As Sen. John Kerry (D-Mass.), chairman of the Senate Foreign Relations Committee, told me for this column, "The future of Europe lies with its leadership and French President Hollande is central to that dynamic. He can expand the narrative over the future of Europe to one where stability and opportunity define the continent's future. I encourage him to seize the moment and make the difference."

Hollande faces challenges. He must work with Angela Merkel, the German chancellor who governs like a small-minded banker, always does too little too late, and fails to grasp that we (including Germany) are in this together. He must work with David Cameron, the British prime minister who governs like a merchant banker allied with the widely discredited Liberal Democratic party, which surrendered its soul and its heritage for a powerless seat at the table of power.

But Hollande is not alone. Recent local elections in Germany and Britain were won by opposition candidates who reject the policies of Merkel and Cameron that deepen the recession of the right that poisons the economy of Europe. Many voters throughout Europe prefer the balanced and enlightened views of Hollande to the destructive austerity of Merkel and Cameron. The great debate is joined on both sides of the Atlantic.

In the near term, my hope is that Hollande achieves compromise that restores balance by promoting short-term programs for growth while advancing medium programs for lowering debt. Punishing joblessness and crushing poverty do not lower deficits. As Christine Lagarde, the brilliant managing director of the International Monetary Fund, has said: The debate between growth and austerity presents a false choice. Balanced policies that promote growth, stability and fiscal realism must replace extreme austerity that repeats the catastrophic blunders of 1937.

Above all, my hope is that the Hollande presidency dramatically advances a profound discourse about the meaning of democracy and capitalism, inspiring brilliant minds to propose innovative ideas that can save Europe, America and the world from the perpetual pain of permanent crisis and the moral carnage of grotesque injustice that violates cardinal values of great religions throughout the world.

I rejoice that France stands at center stage. Like all great nations at their best, like politics itself at its best, public service should be a place where ideas flourish and people matter and we are all inspired, from the high and mighty in the seats of power to men and women in their daily lives, to be engaged protagonists in the epic dramas of our times.

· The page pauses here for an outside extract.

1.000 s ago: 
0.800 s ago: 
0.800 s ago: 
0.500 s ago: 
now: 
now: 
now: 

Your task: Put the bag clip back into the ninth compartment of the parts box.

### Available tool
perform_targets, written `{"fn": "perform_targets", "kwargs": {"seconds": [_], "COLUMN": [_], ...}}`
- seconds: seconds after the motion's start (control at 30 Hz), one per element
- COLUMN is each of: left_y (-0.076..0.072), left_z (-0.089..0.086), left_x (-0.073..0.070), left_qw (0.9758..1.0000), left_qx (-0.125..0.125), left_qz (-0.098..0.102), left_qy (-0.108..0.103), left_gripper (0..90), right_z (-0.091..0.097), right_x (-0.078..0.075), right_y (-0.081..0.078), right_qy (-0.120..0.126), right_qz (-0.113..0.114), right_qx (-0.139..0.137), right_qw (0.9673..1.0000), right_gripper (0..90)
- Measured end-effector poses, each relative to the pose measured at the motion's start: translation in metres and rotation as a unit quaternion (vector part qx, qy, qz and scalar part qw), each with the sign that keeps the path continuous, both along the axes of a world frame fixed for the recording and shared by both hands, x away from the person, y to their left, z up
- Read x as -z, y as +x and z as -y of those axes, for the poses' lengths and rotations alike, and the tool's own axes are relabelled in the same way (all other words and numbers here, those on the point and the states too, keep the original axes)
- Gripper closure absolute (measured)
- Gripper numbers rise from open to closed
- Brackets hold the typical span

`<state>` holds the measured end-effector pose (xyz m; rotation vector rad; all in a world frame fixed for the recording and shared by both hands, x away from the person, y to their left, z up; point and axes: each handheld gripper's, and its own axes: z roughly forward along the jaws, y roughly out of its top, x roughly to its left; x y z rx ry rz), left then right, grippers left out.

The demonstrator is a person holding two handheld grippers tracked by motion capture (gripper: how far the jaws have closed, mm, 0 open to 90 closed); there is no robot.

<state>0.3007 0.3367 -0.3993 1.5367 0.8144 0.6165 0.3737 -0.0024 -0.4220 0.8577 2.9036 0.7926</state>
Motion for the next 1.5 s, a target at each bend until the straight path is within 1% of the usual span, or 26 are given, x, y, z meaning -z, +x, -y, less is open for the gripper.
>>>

America's Founding Fathers, one of the great assemblages of genius in the history of freedom, were allied with the French fleet, inspired by the valor of Lafayette and represented by Jefferson as ambassador to France.

It was Paris in the 1920s, one of the great assemblages of literary and artistic genius in the history of the world , that inspired Ernest Hemingway, who said Paris was a moveable feast that the young who visit will carry throughout their lives. And Hemingway inspired the man who accompanied Jacqueline to Paris, whose presidential library houses the Hemingway collection and whose legacy shines with luminous inspiration today.

A new spring for the world economy is a worthy aspiration indeed.